Los feligreses saben que somos ministros de Dios que servimos para unir, no por nuestras ideas, porque no se unirán siguiendo nuestra simpatía o nuestra opinión, sino porque hacemos un servicio muy objetivo: hacer presente la verdad y el bien de Dios.

Hoy podemos recordar que somos ministros de Dios en medio del mundo porque Dios vino a este mundo. ¡Qué alegría tan inmensa saber que no estamos solos! El mundo solo, sin Dios, daría miedo o, en todo caso, no consolaría.
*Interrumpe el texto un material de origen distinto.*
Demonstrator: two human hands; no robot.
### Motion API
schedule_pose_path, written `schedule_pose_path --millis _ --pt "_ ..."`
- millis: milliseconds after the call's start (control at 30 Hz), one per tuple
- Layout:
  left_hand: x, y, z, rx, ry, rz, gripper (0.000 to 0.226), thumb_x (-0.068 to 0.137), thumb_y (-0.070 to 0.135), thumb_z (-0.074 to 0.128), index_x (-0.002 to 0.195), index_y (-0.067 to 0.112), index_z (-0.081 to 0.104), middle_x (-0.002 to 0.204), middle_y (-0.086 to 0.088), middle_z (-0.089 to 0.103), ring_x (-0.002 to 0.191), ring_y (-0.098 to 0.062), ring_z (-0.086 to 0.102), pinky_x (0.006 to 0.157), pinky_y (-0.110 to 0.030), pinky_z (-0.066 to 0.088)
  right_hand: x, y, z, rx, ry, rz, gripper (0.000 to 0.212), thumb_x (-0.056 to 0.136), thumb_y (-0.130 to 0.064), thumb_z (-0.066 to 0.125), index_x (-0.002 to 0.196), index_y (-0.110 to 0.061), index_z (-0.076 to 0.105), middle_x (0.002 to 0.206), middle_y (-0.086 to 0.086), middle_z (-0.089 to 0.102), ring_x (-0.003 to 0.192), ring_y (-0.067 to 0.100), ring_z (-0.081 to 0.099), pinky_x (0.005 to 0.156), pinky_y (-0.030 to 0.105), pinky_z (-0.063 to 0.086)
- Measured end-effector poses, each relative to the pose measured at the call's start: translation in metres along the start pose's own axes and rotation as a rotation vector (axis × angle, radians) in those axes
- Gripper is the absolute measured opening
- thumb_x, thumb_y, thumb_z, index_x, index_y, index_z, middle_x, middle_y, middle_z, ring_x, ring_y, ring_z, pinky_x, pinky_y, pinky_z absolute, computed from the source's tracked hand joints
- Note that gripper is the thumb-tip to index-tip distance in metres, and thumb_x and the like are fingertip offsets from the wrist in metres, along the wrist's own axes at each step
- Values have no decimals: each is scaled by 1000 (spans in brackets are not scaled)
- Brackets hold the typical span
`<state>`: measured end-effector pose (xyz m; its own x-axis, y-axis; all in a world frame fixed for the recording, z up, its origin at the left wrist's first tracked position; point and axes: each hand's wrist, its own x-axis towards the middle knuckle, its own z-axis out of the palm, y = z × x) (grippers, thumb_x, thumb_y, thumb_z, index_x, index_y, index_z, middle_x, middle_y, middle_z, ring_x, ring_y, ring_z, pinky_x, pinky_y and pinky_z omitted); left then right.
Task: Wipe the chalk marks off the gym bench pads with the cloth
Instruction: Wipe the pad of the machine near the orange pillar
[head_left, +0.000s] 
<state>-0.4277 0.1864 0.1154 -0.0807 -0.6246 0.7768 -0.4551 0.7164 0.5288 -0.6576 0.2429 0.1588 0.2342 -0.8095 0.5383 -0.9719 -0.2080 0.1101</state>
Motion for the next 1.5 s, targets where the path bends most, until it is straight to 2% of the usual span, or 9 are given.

Por esto, es una alegría su compañía, su palabra de bien, de amor, de afecto verdadero que entra en el corazón y sostiene la vida.

Nunca predicaremos de más el amor del Señor, ni nunca lo celebraremos de más. Celebremos con devoción la Eucaristía, misterio de un amor inmerecido de quien murió por quien no lo merecía. Un amor inmenso que nunca anunciaremos en demasía.

Hoy, pensando en nuestro camino, demos gracias a Dios que no nos dejó ni dejará de su mano. Pidámosle por nuestra gente, por nuestras parroquias, por nuestro camino futuro. Pidámosle que nos conceda los dones del Espíritu Santo para cumplir nuestra misión. Pidámosle que nos guarde la ley del corazón y nos haga verdaderos testigos suyos en medio de nuestras parroquias. Y pidámosle por nuestros seres queridos, por nuestros compañeros sacerdotes enfermos o difuntos; hay que pedir por ellos también, es una expresión de caridad y fe profundas que afirma que los límites de este mundo nuestro, los límites de nuestro horizonte vital, están en las manos del Señor.

¡Qué Él mantenga siempre vivo, ferviente y capaz nuestro corazón!